The other raised his hands in surrender. “No, no, nothing like that. You can do whatever your heart desires, Quackity. I just can’t help but notice how we make the same mistakes. Even the ones that brought me here.”
Quackity paused. He hesitated asking his next question. “How did you die?”
The other Quackity glanced down. “I met someone. He was—” Big Q considered his words. “Well, I don’t know what he was. But I found him, defenseless, ignorant, bright eyed and so willing to learn. I felt it was my responsibility to help him. Teach him so that others couldn’t take advantage of him. And I said those exact words too. ‘Don’t trust anyone.’ I was a terrible teacher, because after a while I started to trust him. We were inseparable. My confidant in all my plans and ambitions.”
“What happened?”
The other Quackity grit his teeth. “He was taken from me. I thought they killed him. My other partners betrayed me and took him from me. The next time I saw him I thought they’d turned him against me. But I think in my final moments he really came to despise me. I bore my soul to him and he hated what he saw. So he killed me.” He looked up, pinning Quackity with a stare so direct it could’ve pierced through him. “That innocent ploy of yours works, y’know. Pity be on whoever falls for it.”

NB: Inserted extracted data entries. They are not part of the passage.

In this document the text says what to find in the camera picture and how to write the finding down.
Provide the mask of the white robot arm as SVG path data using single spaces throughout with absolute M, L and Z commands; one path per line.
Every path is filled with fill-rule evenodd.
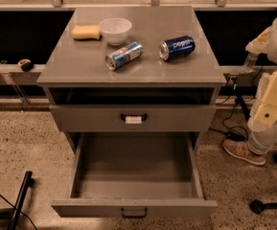
M 245 50 L 253 56 L 267 54 L 269 61 L 277 64 L 277 17 L 272 25 L 250 41 Z M 277 70 L 261 77 L 257 101 L 250 112 L 248 126 L 261 132 L 277 122 Z

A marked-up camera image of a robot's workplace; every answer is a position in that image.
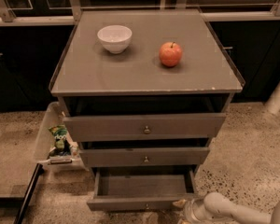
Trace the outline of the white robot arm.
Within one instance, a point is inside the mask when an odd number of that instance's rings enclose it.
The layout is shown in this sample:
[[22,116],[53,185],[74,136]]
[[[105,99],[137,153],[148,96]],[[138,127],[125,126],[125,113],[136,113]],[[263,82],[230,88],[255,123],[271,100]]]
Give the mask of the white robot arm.
[[181,210],[178,224],[215,223],[224,218],[238,224],[280,224],[280,201],[271,214],[233,203],[218,192],[210,192],[203,198],[181,199],[173,202],[173,206]]

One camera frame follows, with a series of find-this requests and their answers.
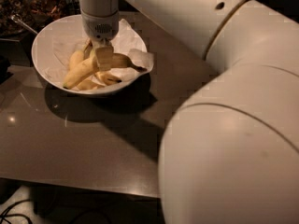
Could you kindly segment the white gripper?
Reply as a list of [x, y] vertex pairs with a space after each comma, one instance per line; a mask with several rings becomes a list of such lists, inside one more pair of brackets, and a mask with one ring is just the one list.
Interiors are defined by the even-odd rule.
[[114, 48], [109, 41], [119, 31], [119, 13], [116, 12], [107, 17], [96, 17], [82, 12], [81, 18], [86, 35], [93, 41], [93, 49], [99, 70], [110, 70]]

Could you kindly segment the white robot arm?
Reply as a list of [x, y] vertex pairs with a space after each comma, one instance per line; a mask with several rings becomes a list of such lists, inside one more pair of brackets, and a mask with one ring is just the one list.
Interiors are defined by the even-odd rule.
[[[100, 39], [120, 0], [79, 0]], [[254, 0], [125, 0], [217, 72], [168, 123], [166, 224], [299, 224], [298, 26]]]

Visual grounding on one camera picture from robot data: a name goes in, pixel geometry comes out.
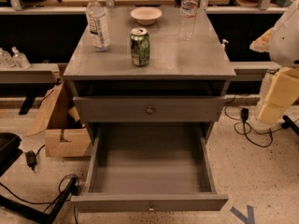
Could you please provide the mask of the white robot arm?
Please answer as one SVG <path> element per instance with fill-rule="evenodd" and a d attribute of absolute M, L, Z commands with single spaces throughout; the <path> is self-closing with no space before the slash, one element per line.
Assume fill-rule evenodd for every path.
<path fill-rule="evenodd" d="M 299 98 L 299 1 L 294 1 L 249 48 L 268 52 L 270 60 L 280 65 L 274 75 L 264 76 L 256 108 L 256 120 L 274 126 Z"/>

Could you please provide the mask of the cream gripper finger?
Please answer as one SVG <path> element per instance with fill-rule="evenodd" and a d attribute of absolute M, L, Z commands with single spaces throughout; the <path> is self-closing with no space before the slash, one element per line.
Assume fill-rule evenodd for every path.
<path fill-rule="evenodd" d="M 298 98 L 298 69 L 287 67 L 268 71 L 262 81 L 256 119 L 266 125 L 275 125 Z"/>
<path fill-rule="evenodd" d="M 257 52 L 268 52 L 273 29 L 270 28 L 260 37 L 251 42 L 249 48 Z"/>

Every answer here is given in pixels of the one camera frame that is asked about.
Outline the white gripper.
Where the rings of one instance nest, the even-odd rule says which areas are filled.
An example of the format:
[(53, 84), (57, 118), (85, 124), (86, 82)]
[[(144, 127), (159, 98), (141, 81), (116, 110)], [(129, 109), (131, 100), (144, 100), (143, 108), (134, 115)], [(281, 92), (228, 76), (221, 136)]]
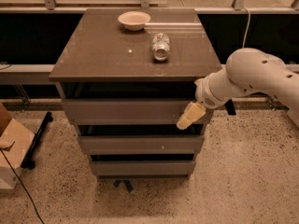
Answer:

Quackity’s thoughts trailed back to Luzu and Rubius. How they doted on him and were always willing to help when he asked. How they played right into his hand.
There was a clatter of plastic and dishes, and Quackity thought something had been knocked over, but when he felt a force tug him by the collar forcing him to face his counterpart directly in the face, he realized the other Quackity had climbed over the table to grab him thus.
“Ambition, trust, all that bullshit. It killed me. Promise me,” he said with a heavy breath, “Promise me you won’t make the same mistake.”